> [DATA SEGMENT]
########

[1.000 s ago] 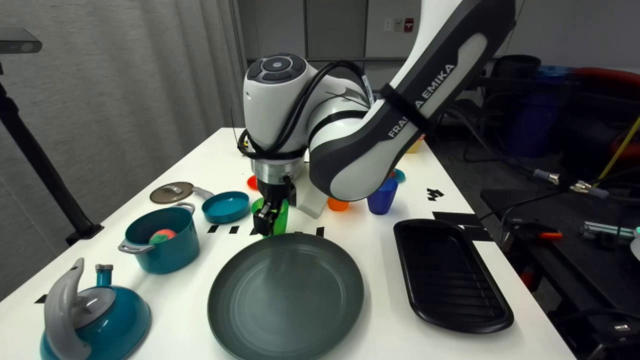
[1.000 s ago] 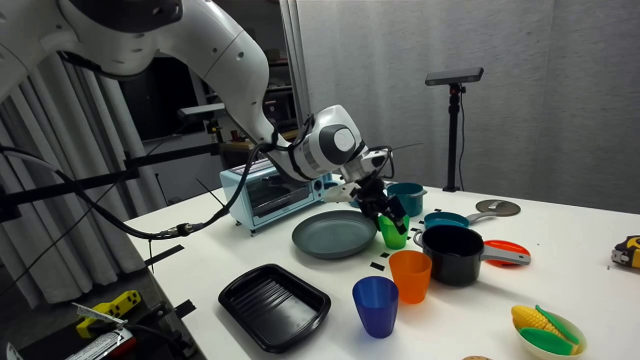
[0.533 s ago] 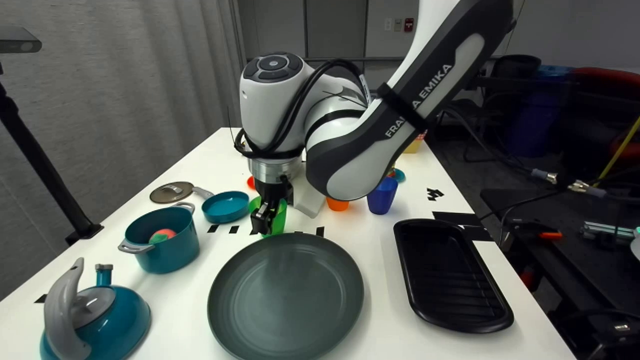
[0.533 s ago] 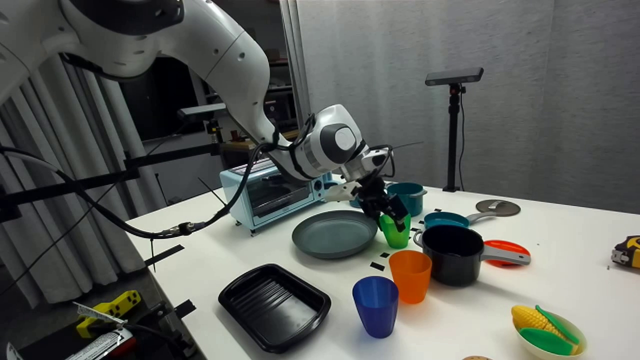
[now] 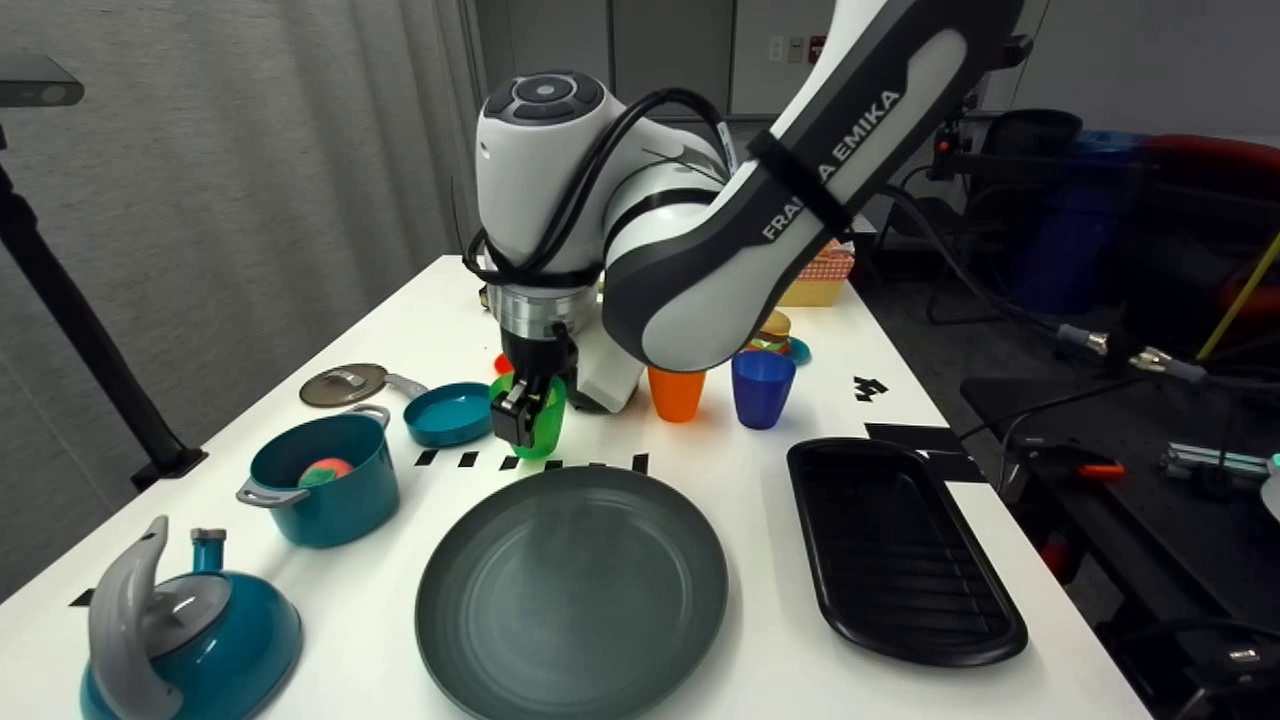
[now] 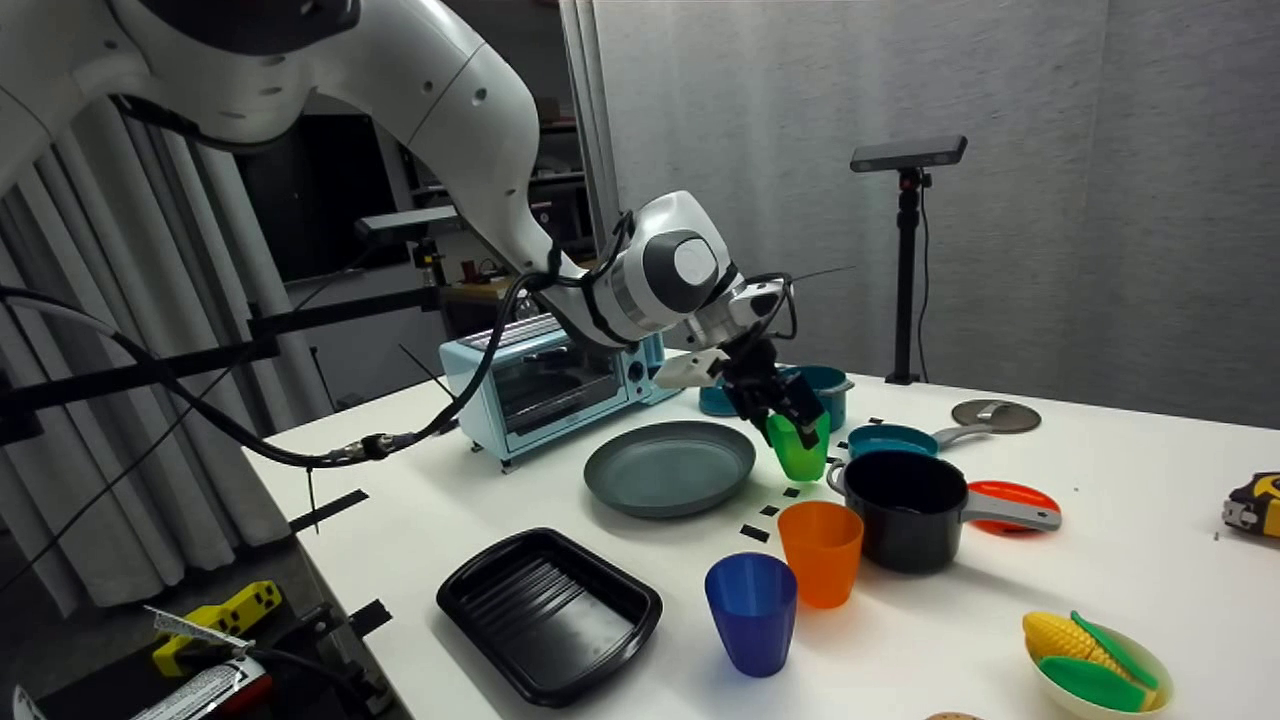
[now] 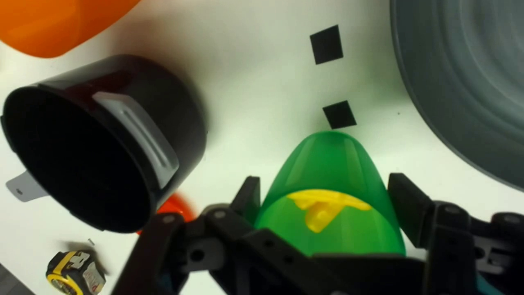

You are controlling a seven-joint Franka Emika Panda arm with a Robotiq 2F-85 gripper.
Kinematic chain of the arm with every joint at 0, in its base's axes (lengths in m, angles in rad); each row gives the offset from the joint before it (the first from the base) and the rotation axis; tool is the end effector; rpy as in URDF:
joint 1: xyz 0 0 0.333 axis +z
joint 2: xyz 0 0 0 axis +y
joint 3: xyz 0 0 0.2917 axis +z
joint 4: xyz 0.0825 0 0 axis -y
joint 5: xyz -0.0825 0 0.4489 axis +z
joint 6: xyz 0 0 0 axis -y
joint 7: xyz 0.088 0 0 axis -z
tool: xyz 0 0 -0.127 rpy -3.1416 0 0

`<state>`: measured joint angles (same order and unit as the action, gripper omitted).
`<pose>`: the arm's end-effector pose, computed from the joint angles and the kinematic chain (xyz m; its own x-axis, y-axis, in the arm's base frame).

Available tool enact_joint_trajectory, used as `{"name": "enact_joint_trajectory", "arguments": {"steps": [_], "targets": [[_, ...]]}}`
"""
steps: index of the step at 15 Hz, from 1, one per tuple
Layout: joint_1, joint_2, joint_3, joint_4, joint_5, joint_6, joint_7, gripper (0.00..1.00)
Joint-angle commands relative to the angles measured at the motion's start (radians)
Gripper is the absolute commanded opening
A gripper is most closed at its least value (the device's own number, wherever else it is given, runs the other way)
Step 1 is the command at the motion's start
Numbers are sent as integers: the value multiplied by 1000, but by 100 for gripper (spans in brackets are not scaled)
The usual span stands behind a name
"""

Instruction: Pour the things in the green cup into the pot

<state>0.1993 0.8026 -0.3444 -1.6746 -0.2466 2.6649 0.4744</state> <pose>0.7231 -0.0876 0.0931 0.9267 -0.2241 0.3017 -0.3109 -0.9082 0.2802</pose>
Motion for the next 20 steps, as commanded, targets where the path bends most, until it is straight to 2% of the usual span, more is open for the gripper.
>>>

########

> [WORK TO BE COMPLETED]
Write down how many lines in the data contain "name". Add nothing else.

> [THE ANSWER]
2